La paix à perpétuité ?


Nous sommes le 29 novembre 2025 soit très exactement cinq-cent-douze ans après la signature du traité de Fribourg, également connu sous le nom ambitieux de « paix perpétuelle ». Peut-être parce que 1516 sonne moins bien que 1515, cet épisode est moins connu sous nos contrées que la bataille de Marignan mais engage les mêmes protagonistes : la France de François Iᵉʳ et la Confédération des cantons suisses. Car les Suisses n’ont pas toujours été neutres et leur armée est partie prenante des guerres d’Italie : c’est bien une armée montée par des cantons helvétiques qui est défaite par François Iᵉʳ.

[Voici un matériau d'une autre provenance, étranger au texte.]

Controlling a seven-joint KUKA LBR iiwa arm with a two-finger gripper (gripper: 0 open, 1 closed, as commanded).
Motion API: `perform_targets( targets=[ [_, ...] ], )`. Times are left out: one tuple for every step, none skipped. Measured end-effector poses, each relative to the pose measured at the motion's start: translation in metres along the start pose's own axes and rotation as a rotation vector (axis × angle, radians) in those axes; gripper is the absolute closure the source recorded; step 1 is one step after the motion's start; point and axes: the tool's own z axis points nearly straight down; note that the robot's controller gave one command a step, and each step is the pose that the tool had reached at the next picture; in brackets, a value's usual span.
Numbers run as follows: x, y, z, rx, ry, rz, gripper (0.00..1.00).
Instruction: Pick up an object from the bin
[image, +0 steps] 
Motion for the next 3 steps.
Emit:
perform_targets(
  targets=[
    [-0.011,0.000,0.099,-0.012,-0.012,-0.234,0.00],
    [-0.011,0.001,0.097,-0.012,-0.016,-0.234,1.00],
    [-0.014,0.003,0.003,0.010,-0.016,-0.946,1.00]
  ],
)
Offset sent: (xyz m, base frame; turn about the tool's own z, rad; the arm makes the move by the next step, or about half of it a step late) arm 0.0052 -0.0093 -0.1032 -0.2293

Après Marignan, le roi de France négocie donc avec les treize cantons confédérés pour parvenir à une réconciliation durable. Et il y met le prix, la France s’engage à payer à chaque canton un versement de 2 000 francs – une promesse qui ne sera pas vraiment tenue. Le traité signé le 29 novembre 1516 à Fribourg comprend treize articles dont le premier annonce la couleur (en allemand et en latin) : « Nulle inimitié » entre roi de France et les cantons ne doit subsister. Le texte prévoit aussi un échange de prisonniers, des arbitrages territoriaux et des dispositions commerciales. Et surtout, il anticipe l’avenir, en prévoyant qu’en cas de conflit futur, les deux camps devraient privilégier la diplomatie. Le manuscrit de ce traité, qui marque une étape fondatrice dans l’histoire de la neutralité suisse, est inscrit depuis cette année au patrimoine de l’Unesco.

Quant à cette « paix perpétuelle », elle a fonctionné relativement longtemps dans une Europe traversée par les guerres : ce n’est qu’en 1798 que le Directoire français y met fin en envahissant le pays de Vaud.